Chicago police officer sentenced to 15 months behind bars for role in sports gambling case
Prosecutors had asked the judge to sentence Nicholas Stella to between a year and 18 months in prison, accusing him of betraying his oath as a Chicago police officer.
A federal judge on Thursday sentenced a veteran Chicago police officer to 15 months in prison for his role in a large-scale, international gambling ring.
Nicholas Stella, 43, is the third person to be sentenced for his role in the gambling ring once run by Vincent “Uncle Mick” DelGiudice. U.S. District Judge Virginia Kendall last year gave three months of home detention to DelGiudice’s father, Eugene “Geno” DelGiudice. And last month, she gave six months of community confinement to Todd Blanken.
But she also ordered Stella into Chicago’s federal lockup six months ago, after prosecutors said Stella “violently assaulted his girlfriend” last January at the Crowne Plaza hotel in Rosemont.
Kendall cited that incident when she handed down Stella’s sentence Thursday, telling him “There can be no tolerance for that in our society.”

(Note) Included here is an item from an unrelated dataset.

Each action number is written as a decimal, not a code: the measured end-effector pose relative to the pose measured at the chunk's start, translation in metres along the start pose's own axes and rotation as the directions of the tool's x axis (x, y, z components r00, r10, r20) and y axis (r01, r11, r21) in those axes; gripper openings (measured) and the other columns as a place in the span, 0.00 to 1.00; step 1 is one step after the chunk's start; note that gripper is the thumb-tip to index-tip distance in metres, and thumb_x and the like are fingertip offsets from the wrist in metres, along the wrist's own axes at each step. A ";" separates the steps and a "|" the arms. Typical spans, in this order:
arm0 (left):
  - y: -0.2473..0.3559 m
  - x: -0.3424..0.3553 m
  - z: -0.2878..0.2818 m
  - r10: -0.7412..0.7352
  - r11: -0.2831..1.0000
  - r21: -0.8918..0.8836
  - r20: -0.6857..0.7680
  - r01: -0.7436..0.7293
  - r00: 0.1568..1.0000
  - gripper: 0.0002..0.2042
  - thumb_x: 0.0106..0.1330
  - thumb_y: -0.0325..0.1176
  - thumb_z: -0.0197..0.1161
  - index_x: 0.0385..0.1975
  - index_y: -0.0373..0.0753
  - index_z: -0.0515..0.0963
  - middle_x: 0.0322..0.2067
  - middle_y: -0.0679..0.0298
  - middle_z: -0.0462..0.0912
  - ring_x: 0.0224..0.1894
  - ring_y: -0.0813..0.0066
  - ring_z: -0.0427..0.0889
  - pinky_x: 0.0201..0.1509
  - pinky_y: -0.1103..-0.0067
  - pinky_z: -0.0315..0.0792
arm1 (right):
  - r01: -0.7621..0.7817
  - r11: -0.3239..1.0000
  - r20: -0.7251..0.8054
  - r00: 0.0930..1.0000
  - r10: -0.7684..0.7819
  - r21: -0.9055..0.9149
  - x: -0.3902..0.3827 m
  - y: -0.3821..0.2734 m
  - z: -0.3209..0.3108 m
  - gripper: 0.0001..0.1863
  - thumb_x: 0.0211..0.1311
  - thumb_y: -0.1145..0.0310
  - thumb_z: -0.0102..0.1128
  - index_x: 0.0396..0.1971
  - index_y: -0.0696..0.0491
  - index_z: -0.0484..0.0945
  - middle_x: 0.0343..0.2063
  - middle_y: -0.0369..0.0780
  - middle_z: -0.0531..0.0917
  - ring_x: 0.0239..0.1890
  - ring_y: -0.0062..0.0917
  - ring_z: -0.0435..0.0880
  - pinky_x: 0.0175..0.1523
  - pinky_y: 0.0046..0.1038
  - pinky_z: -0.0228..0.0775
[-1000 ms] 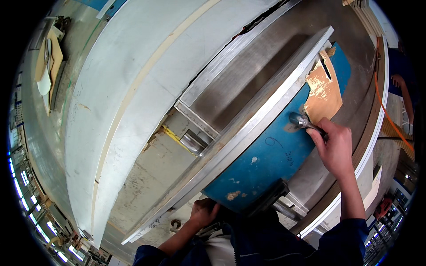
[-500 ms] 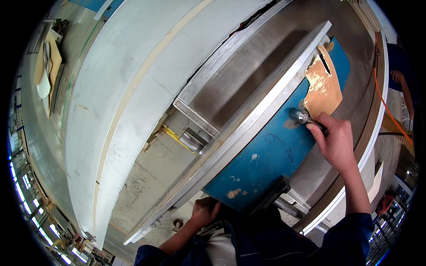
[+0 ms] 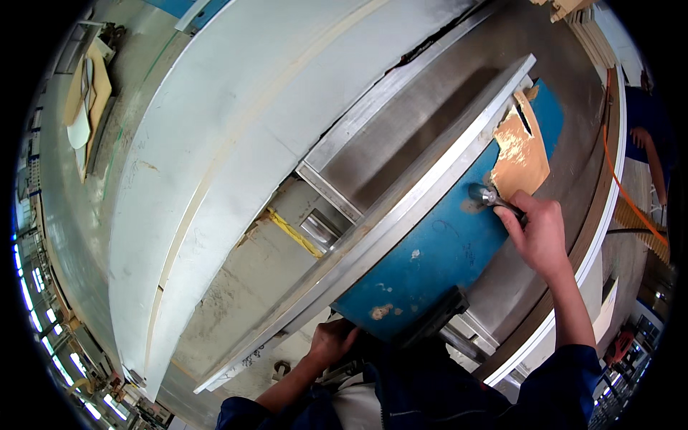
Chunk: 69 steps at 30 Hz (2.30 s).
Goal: The person feeds rectangular wooden boards through a table saw to cut them to length, then carries the cut pieces to a nearby workbench. The person also uses a wrench to adjust a knob on the saw's fence assembly.
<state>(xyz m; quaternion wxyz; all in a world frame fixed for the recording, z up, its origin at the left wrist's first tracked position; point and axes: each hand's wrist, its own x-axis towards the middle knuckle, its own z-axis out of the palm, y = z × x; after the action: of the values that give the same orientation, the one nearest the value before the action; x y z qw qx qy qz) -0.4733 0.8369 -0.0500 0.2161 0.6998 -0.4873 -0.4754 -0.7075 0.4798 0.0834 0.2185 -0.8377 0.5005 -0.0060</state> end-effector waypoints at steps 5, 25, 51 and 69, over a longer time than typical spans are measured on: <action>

The judge also said Stella’s status as a police officer is “so troubling.” Seeing an officer act as though he is above the law brings suspicion to “all of the really good officers out there who are trying to do their jobs — and they are trying so hard, with integrity and good character,” Kendall said.
Before Kendall sentenced him, Stella acknowledged he was “100% guilty” and said he’d “never, or would ever, use my police powers or resources to aid in any crime, let alone gambling.”
Prosecutors have described the operation led by Vincent DelGiudice from 2016 until 2019 as “an absolutely massive, long-term, very profitable” international Chicago-based gambling ring, and the judge has said the “absolute breadth of this case was remarkable.”
Also charged as part of the February 2020 indictment was Mettawa Mayor Casey Urlacher, brother of Chicago Bears great Brian Urlacher. Donald Trump pardoned Casey Urlacher during the final hours of his presidency in January.
The feds have tied the DelGiudice gambling ring to the mob-connected gambling ring once run by bookie Gregory Paloian of Elmwood Park.
Prosecutors asked the judge to sentence Stella to between a year and 18 months in prison, accusing Stella of betraying his oath as a Chicago police officer “by playing an integral role in a multimillion-dollar illegal gambling operation.” They said it employed “overseas co-conspirators, encrypted communications tools, and engaged in significant money laundering” in an effort to avoid detection.
They said Stella worked as a bookie, and they said his gamblers generated more than $450,000 in profits in 2018. The feds also estimated that Stella likely oversaw bettors who wagered tens of millions of dollars.
They have said Stella destroyed his phone when investigators sought to search it but have not said how. Stella’s defense attorney Michael Clancy told the judge Thursday that Stella threw the phone away but “actually went back to the Dumpster and tried to find the phone” before speaking to the feds and admitting his role in the gambling ring.
Clancy also insisted in a court memo that Stella and those connected to him accounted for only up to 3% of the gambling operation’s business. He said Stella spent 20 years as a Chicago police officer, receiving two department commendations and 40 honorable mentions. Clancy said Stella has not carried a weapon since 2011 because of an injury.
A CPD spokesperson said his status with the department is inactive.
“[Stella] was a gambling junkie who started working for Vincent [DelGiudice] to support his gambling addiction,” Clancy wrote. “Stella gambled away all of the money he made as a bookie. … Stella lost on video gaming and sports gambling. Stella did not own a house, drive an expensive car, or live lavishly. Rather, he put every cent he made from booking (and then some) right back into the coffers of the operation.”